CASGEVY makes use of the CRISPR-Cas9 system to edit a gene called BCL11A, which normally prevents production of a type of fetal hemoglobin. In doing so, it disrupts that gene, meaning the hemoglobin, which is free of the abnormalities associated with sickle-cell disease and beta-thalassemia, can be produced.
When gene-edited cells are then infused back into patients, they mature into red blood cells that contain fetal hemoglobin, and therefore boost oxygen supply to the tissues and alleviate patients’ symptoms.
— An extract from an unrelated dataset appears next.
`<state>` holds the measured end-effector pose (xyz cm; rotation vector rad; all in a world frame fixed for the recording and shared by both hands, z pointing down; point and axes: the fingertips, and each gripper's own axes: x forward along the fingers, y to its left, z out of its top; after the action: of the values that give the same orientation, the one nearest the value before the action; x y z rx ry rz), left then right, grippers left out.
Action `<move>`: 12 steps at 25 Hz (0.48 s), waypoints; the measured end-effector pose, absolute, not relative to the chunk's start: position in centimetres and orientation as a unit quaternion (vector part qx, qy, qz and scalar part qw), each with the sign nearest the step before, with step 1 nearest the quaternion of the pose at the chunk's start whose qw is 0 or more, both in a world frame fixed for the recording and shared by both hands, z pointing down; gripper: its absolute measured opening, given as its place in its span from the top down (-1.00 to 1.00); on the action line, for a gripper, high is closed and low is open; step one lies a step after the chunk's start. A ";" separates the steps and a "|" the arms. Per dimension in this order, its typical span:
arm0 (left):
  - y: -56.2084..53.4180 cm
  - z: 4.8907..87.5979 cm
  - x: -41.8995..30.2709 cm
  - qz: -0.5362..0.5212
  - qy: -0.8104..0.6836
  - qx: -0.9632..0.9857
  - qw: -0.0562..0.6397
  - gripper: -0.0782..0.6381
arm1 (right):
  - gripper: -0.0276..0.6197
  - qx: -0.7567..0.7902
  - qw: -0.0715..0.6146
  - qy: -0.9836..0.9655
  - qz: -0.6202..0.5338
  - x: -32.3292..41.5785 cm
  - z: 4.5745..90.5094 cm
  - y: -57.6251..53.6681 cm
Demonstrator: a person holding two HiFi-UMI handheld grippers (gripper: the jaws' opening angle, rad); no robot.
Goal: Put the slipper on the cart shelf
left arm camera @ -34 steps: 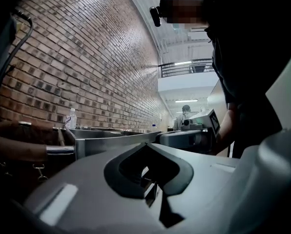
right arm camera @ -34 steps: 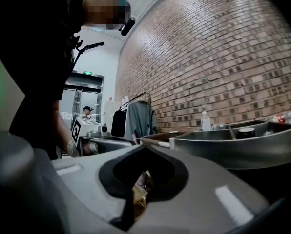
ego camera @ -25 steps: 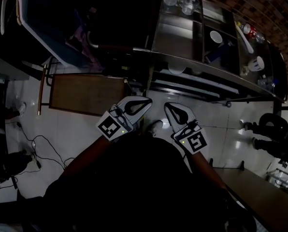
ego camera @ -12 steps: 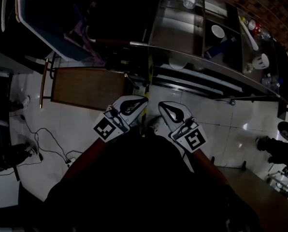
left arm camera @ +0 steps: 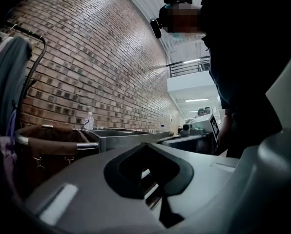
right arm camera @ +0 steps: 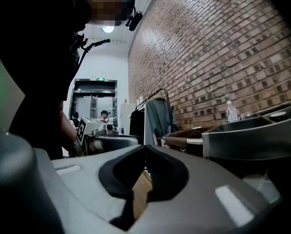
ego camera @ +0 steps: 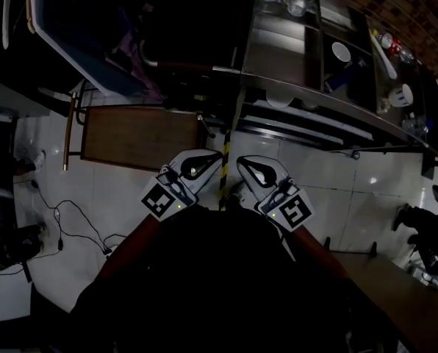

The treatment’s approval comes off the back of promising clinical trial results, which identified no serious safety issues. However, some experts have raised potential concerns.
“It is well known that CRISPR can result in spurious genetic modifications with unknown consequences to the treated cells,” Professor David Rueda of Imperial College London told the Science Media Centre. “It would be essential to see the whole-genome sequencing data for these cells before coming to a conclusion. Nonetheless, this announcement makes me feel cautiously optimistic.”
It’s also likely to cost a lot – a price has not yet been set in the UK – which, unfortunately, will limit its reach.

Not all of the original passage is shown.